Assignment: Can you pull out each line of the data below that includes the word "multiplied"?

The input:
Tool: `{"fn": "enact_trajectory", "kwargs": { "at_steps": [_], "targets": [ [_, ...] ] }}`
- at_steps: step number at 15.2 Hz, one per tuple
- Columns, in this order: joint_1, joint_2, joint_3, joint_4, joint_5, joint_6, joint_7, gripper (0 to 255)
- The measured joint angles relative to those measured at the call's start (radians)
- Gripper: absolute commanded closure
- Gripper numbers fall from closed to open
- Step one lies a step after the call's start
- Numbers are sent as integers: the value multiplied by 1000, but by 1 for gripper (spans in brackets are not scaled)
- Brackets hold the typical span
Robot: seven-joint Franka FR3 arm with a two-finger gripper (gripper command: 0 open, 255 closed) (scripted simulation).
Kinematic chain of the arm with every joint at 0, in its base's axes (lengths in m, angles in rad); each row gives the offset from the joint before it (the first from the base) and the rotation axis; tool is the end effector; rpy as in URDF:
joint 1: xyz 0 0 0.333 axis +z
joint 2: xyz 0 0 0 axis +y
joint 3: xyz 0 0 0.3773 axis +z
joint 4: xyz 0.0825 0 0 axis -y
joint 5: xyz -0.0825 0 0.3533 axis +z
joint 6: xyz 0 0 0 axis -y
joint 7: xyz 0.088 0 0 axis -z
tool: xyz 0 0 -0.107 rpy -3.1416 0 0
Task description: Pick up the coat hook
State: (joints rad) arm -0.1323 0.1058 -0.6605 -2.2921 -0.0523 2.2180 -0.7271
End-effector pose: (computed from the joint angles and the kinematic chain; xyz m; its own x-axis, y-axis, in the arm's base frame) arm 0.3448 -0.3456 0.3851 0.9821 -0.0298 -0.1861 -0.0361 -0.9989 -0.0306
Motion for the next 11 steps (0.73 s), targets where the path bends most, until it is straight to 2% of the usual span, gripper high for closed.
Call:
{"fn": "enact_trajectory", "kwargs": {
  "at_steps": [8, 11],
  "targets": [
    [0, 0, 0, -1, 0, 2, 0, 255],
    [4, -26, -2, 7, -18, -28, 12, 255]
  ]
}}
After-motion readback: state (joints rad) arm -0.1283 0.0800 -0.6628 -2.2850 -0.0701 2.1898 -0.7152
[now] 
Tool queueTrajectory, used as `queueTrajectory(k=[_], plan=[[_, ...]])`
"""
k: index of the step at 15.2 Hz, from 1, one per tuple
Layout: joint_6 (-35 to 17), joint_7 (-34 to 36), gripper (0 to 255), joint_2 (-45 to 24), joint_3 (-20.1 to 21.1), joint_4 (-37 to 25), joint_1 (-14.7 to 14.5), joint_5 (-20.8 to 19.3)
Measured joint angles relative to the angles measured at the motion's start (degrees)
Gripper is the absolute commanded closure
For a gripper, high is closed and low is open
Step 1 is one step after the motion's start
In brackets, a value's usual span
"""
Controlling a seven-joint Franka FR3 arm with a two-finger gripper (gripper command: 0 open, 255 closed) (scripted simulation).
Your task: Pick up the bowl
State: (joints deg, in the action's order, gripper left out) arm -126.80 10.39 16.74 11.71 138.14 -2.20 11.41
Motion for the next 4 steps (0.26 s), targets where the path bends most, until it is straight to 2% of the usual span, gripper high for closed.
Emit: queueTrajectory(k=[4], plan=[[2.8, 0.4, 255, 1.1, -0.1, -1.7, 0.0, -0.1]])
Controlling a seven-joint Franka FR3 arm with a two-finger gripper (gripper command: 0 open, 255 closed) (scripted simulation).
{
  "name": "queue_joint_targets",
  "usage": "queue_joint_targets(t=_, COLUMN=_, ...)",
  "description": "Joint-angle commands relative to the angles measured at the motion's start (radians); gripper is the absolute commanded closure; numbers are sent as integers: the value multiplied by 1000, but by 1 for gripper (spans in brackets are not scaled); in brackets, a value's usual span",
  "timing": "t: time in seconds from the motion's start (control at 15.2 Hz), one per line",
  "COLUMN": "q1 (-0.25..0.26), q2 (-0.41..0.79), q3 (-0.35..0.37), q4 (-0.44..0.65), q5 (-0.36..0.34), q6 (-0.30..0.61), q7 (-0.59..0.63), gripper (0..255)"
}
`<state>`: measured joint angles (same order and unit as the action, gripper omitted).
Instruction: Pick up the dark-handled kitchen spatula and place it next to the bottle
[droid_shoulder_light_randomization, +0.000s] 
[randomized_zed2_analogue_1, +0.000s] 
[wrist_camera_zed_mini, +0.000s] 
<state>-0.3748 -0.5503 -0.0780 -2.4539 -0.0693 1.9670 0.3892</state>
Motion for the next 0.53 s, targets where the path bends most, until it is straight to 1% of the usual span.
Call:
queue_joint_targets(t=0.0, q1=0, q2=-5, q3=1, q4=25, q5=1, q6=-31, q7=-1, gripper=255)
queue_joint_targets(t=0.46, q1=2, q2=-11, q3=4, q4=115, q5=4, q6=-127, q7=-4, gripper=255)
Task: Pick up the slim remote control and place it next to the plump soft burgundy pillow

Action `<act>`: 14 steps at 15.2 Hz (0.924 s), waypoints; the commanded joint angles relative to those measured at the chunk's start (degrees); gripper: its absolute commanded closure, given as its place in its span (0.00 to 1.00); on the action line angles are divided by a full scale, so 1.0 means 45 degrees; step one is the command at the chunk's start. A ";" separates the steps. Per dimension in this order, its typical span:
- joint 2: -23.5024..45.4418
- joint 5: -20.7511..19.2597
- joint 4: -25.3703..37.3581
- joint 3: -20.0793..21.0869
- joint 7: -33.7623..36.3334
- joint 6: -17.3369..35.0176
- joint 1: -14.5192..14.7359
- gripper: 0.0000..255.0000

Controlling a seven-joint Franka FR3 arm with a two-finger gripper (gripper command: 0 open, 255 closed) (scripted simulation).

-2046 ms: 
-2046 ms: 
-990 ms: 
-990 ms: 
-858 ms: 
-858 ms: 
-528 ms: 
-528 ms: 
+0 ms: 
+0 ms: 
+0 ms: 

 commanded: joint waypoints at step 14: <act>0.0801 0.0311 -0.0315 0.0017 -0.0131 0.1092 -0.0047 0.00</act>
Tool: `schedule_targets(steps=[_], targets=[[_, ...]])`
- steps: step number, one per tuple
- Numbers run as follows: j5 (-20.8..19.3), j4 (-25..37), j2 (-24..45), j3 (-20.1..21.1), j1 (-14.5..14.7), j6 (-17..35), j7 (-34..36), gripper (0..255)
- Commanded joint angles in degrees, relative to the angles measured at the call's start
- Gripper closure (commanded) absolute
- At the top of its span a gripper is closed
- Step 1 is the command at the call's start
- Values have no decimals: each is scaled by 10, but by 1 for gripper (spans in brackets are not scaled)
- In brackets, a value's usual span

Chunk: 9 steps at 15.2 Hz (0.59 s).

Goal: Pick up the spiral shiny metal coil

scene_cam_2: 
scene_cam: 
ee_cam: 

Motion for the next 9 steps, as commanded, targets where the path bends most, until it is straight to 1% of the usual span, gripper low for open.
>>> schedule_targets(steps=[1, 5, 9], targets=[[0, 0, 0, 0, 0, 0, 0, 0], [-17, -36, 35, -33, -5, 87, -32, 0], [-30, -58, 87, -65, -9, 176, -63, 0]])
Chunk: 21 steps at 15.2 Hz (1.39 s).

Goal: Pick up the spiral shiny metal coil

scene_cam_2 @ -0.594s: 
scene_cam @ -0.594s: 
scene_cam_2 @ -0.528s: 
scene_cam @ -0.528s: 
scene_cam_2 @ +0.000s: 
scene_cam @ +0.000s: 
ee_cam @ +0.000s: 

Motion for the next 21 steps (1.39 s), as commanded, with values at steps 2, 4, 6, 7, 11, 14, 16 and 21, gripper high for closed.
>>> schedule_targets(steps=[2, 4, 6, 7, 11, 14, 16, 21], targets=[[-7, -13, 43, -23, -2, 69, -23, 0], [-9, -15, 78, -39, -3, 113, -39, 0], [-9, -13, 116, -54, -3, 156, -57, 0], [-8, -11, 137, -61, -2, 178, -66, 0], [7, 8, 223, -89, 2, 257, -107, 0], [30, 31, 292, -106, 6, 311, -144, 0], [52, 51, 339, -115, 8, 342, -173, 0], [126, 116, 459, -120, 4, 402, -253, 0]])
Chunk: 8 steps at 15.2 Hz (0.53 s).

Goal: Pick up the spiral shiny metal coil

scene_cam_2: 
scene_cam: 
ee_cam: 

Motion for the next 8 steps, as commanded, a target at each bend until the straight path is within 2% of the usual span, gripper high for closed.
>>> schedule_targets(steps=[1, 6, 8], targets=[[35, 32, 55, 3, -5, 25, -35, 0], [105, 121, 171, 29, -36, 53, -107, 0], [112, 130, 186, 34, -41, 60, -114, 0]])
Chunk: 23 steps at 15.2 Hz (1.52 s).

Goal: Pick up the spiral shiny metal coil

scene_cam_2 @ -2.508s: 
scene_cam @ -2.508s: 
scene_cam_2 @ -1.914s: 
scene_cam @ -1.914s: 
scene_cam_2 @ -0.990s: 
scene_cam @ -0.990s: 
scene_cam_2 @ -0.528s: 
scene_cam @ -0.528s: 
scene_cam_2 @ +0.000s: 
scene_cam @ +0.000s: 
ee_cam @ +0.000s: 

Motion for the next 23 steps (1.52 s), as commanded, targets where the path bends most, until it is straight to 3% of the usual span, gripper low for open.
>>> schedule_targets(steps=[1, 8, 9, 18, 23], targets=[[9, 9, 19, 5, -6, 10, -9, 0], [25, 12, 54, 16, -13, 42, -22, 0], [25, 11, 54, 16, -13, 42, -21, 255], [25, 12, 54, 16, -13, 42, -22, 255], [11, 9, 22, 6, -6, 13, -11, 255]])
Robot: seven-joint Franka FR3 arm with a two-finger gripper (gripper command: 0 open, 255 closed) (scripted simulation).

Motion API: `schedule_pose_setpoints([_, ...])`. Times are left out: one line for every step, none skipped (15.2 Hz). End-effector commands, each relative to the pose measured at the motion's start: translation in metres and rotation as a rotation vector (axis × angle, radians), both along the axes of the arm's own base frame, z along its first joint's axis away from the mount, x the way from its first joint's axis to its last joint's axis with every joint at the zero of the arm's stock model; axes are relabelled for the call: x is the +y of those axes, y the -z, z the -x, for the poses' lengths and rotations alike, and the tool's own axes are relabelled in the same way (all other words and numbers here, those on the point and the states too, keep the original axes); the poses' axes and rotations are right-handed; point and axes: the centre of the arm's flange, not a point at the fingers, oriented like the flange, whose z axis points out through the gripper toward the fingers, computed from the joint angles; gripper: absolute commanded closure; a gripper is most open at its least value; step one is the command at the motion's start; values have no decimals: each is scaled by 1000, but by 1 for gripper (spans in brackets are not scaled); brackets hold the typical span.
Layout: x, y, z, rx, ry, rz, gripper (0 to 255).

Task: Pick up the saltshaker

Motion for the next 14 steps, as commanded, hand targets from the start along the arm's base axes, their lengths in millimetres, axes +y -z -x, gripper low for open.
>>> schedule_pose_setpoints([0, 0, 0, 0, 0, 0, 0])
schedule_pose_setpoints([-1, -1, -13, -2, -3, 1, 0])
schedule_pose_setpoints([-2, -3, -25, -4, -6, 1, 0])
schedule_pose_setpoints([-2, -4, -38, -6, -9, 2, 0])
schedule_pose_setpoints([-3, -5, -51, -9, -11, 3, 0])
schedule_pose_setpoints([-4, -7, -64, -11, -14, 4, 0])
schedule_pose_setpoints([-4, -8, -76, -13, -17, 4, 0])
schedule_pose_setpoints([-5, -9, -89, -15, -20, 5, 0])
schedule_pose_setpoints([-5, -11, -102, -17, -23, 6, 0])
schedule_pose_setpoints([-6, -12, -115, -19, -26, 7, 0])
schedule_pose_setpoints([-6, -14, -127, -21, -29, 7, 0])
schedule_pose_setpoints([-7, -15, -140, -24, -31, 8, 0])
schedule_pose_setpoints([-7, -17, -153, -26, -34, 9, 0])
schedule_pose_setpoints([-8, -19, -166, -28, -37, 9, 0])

Answer:
- Numbers are sent as integers: the value multiplied by 1000, but by 1 for gripper (spans in brackets are not scaled)
  "description": "Joint-angle commands relative to the angles measured at the motion's start (radians); gripper is the absolute commanded closure; numbers are sent as integers: the value multiplied by 1000, but by 1 for gripper (spans in brackets are not scaled); in brackets, a value's usual span",

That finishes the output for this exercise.